NLP++™ is a general purpose programming language that integrates extensions for natural language processing (NLP). In addition to a C++ -like code syntax, NLP++ embodies a syntax for pass files, contexts, rules, and actions. Similar to LISP, NLP++ is a loosely-typed language. In addition to integer, string, and array data types, NLP++ includes parse tree and knowledge base data types. In this way, the user can naturally address the rules, parse trees, and the knowledge base, while using C++ -like code to embed heuristics. Integration with the parse tree makes it possible to manipulate nodes and to manage semantic information within them. Integration with the knowledge base makes it possible to dynamically create and manage complex data structures. Integration with rules makes it possible to control every aspect of rule matching, to exploit context, and to elaborate the actions that follow rule matching.
NLP++ supports Concept Oriented Programming (COP), enabling you to focus on heuristics, the domain, and the task, rather than the underlying data structures. Because VisualText supports an interpreted environment, you can modify and test without having to wait for code to compile, which accelerates the development of text analyzers.
NLP++ is an evolving language but is already rich and robust.
As implemented in VisualText, a text analyzer consists of:
the analyzer sequence, which specifies the order of passes, their types, and their associated pass files
the pass files themselves
the associated knowledge base
miscellaneous code and data
NLP++ code and rules occur entirely within pass files. Everything contained within a pass file is considered to be part of the NLP++ language, including region markers (e.g., @RULES and @@RULES), specialized regions, code, actions, rules, and comments.

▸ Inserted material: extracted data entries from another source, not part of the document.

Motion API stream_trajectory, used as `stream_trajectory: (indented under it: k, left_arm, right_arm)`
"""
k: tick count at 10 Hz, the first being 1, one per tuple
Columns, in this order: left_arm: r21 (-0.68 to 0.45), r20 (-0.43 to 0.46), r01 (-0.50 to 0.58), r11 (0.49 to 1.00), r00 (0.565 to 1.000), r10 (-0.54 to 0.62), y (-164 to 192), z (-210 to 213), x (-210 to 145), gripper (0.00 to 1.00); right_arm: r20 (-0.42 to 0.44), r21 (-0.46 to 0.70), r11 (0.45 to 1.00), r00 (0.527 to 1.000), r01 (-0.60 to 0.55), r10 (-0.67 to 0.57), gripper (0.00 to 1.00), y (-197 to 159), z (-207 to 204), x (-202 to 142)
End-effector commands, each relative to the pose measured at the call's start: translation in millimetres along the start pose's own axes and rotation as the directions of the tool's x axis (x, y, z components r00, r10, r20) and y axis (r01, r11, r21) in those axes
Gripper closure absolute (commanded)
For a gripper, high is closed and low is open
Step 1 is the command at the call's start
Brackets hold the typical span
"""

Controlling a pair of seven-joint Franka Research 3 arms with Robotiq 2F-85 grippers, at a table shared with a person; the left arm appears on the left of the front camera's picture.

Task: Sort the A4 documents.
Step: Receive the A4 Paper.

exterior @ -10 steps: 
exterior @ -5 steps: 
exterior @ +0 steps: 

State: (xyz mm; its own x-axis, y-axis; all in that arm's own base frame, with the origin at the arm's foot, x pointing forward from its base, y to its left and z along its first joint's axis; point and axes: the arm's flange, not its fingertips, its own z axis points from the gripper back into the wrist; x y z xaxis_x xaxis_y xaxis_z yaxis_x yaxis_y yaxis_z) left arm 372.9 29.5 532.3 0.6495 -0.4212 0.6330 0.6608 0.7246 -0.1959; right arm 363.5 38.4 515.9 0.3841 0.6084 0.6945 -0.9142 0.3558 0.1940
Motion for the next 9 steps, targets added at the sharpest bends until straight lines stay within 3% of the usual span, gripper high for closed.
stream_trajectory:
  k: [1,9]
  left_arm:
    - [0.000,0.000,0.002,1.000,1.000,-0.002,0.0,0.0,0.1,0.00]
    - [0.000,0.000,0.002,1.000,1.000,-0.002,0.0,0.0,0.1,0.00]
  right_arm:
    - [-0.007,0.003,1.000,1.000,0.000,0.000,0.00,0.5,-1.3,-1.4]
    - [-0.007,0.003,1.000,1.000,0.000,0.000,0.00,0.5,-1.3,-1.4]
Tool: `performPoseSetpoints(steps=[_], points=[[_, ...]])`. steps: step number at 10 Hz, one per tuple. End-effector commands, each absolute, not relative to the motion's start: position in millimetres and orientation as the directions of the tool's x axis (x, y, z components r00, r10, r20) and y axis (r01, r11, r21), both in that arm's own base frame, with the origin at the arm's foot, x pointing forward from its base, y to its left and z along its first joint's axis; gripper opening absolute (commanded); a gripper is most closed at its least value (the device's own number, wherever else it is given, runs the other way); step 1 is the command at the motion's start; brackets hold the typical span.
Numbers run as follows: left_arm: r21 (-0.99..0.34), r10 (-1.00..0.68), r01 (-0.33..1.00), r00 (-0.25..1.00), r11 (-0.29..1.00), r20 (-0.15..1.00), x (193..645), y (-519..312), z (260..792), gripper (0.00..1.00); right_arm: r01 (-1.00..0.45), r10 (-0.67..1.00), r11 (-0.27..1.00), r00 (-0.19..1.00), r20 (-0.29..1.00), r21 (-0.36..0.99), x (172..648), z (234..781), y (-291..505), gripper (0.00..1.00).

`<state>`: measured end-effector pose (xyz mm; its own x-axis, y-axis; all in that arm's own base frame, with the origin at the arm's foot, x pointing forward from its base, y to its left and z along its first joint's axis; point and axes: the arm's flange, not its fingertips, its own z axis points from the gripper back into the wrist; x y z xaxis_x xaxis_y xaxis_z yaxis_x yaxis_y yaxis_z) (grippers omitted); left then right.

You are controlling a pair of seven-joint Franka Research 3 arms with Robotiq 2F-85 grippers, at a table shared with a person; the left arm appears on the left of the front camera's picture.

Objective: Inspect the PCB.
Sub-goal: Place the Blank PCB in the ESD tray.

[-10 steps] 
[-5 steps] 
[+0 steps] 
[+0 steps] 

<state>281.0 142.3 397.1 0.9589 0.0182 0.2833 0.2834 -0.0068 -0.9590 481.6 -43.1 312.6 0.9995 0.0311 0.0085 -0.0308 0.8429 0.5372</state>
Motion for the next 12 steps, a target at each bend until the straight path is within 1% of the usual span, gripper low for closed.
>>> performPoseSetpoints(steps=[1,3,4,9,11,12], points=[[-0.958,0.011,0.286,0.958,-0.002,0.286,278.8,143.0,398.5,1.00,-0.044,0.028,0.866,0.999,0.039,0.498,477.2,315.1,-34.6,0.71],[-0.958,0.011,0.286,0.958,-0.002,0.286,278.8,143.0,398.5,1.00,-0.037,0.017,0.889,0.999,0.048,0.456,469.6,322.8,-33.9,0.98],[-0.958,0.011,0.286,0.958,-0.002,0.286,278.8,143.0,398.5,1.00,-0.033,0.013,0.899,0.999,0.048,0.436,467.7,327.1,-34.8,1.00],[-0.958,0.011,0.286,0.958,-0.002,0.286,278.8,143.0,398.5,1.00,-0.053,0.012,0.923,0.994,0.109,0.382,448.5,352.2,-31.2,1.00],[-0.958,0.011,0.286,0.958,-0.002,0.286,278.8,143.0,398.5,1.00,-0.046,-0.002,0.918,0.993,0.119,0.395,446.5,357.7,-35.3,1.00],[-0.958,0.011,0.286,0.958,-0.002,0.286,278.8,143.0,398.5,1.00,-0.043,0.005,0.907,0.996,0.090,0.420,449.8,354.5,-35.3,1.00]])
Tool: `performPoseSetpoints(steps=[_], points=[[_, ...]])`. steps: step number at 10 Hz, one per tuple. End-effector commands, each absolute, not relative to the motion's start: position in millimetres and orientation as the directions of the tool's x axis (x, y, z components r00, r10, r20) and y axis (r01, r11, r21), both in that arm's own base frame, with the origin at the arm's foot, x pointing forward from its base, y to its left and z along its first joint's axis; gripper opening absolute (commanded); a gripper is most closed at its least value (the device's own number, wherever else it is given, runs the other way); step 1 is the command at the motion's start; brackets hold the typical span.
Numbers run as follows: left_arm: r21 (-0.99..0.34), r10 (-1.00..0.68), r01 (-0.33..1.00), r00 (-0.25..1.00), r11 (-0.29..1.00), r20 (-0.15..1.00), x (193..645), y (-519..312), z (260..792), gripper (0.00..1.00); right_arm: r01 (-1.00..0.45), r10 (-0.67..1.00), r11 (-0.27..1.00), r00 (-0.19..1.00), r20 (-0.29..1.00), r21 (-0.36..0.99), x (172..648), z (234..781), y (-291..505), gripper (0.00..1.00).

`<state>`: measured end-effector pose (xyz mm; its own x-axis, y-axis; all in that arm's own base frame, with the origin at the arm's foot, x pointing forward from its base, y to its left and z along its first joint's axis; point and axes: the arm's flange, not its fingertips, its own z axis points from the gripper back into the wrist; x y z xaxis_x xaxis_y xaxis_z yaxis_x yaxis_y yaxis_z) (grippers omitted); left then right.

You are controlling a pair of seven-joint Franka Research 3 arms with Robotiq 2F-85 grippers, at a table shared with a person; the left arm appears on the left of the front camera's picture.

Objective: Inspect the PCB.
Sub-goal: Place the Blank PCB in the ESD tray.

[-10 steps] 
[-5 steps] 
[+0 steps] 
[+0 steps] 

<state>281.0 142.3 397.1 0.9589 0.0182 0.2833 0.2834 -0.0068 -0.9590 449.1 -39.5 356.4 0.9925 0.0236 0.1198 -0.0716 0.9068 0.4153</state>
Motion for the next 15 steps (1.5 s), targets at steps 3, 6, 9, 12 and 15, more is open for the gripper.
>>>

NLP++ combines several types of syntax:
Pass file markers such as @RULES
Code syntax
Rule syntax
One region of pass files, the PRE Region also has an element range construct, e.g., "<1, 3>" that is not found elsewhere. We strive to keep the syntax sets as integrated as possible. For example, double quoted "abc" is a string in every context, and C/C++ conventions for backslashed characters are used everywhere. # is used for comments throughout, and a token starting with an underscore (e.g., "_noun") denotes a nonliteral everywhere.